= Solent (sailing rig) =

A solent refers to a sail and rigging system on sailboats, typically sloops. Sailors, particularly British sailors, often refer to a 100% jib as a Solent, because its smaller size is preferable when sailing in the strong winds found in the Solent between the Isle of Wight and Britain. The common use of roller-furling headsails, or genoas, on modern cruising yachts allows the jib to be reduced in size, but partially-furled sails lack the efficiency of a sail that is actually cut to a smaller size. Accordingly, it is preferable to fly a separate, smaller jib—the solent—instead.

On a sloop, there is a single forestay that runs from the top of the mast forward to the prow, and in addition to bracing the mast it provides a firm support to which a jib can be attached. When this forestay is covered with a roller-furling jib, which cannot be quickly removed, it becomes impossible to attach a different sail to the same stay.

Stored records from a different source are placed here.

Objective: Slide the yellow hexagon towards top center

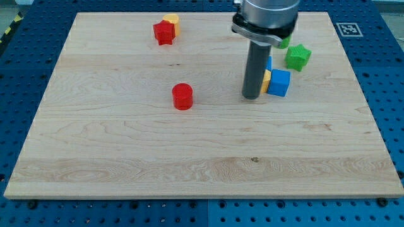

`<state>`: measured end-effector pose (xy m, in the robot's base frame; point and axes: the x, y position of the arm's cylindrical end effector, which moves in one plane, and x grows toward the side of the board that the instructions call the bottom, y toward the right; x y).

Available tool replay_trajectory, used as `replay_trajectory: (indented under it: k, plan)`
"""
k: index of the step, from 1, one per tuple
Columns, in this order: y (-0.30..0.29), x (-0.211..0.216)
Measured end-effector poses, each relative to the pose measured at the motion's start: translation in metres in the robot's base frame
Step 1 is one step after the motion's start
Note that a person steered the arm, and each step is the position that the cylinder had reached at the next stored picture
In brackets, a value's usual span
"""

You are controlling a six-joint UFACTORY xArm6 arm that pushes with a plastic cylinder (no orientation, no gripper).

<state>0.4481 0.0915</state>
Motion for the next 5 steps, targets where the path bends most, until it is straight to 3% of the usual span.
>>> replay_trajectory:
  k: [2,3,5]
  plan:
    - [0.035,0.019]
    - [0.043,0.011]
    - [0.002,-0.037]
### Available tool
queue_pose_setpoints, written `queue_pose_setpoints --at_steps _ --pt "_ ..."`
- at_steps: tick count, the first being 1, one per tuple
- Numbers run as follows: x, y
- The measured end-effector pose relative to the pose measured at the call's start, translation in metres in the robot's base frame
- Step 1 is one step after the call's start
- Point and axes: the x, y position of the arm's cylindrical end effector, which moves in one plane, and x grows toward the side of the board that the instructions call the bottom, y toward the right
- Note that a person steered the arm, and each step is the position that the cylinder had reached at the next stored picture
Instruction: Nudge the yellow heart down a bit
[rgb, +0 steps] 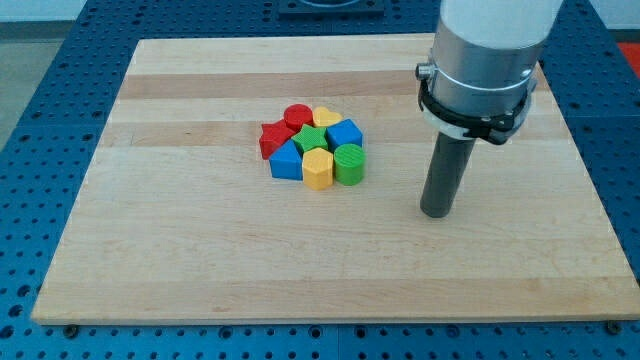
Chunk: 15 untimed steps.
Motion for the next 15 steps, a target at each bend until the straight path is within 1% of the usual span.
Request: queue_pose_setpoints --at_steps 1,2,3,4,5,9,10,11,12,14,15 --pt "0.000 0.000" --pt "-0.016 0.008" --pt "-0.016 0.010" --pt "-0.036 0.010" --pt "-0.118 0.007" --pt "-0.119 -0.042" --pt "-0.124 -0.057" --pt "-0.140 -0.073" --pt "-0.147 -0.080" --pt "-0.147 -0.107" --pt "-0.147 -0.104"
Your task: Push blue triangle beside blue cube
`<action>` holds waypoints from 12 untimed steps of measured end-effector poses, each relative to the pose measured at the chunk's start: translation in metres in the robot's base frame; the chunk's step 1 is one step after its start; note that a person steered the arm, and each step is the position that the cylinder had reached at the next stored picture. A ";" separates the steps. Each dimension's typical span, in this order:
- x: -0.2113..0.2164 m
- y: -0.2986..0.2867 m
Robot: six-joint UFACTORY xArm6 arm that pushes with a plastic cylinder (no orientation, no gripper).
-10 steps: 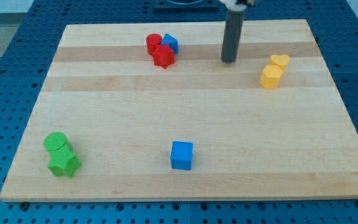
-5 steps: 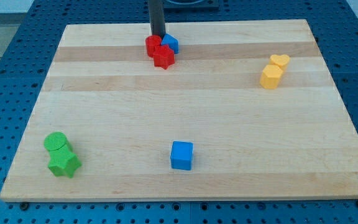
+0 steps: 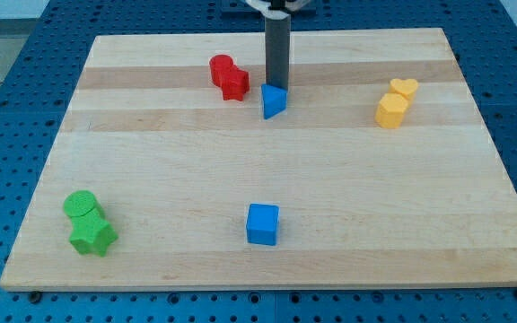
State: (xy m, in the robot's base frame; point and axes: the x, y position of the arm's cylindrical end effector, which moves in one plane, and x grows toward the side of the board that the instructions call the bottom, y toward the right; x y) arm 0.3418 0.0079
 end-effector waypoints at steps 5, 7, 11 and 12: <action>0.182 -0.032; 0.180 -0.020; 0.179 -0.068; 0.203 -0.098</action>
State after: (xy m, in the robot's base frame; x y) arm 0.5444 -0.0898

For this reason, some boats are fitted with a "solent stay". A solent stay is a moveable stay that is fixed to the top of the mast just below the forestay. When needed to hold the solent sail, the stay is attached to a point just behind the forestay, where it is tensioned with a tackle or a Highfield lever. When not in use, it must be moved out of the way to allow the genoa to be deployed and tacked from side to side. It may be detached and secured just in front of the mast, or led to one side and fastened next to the shrouds.

A solent rig is different from a cutter rig, although a solent may serve the same purpose as the staysail on a cutter. A solent stay serves essentially as an alternative forestay when a roller-fuller prevents raising a different sail on the same line. On a cutter, the staysail stay is parallel to the forestay, but a significant distance behind and below it, allowing sails to be flown from both the forestay and the staysail stay at the same time. Since a staysail on a cutter does not run all the way to the mast-top, it may cause bend in the mast unless the pull is balanced by a running backstay.

A solent stay has additional uses. In strong winds roller-furling jibs do not perform well and may tend to unroll. Besides setting a solent sail as a 100% jib, it is possible to reef such a jib, or to set a storm sail on the solent stay.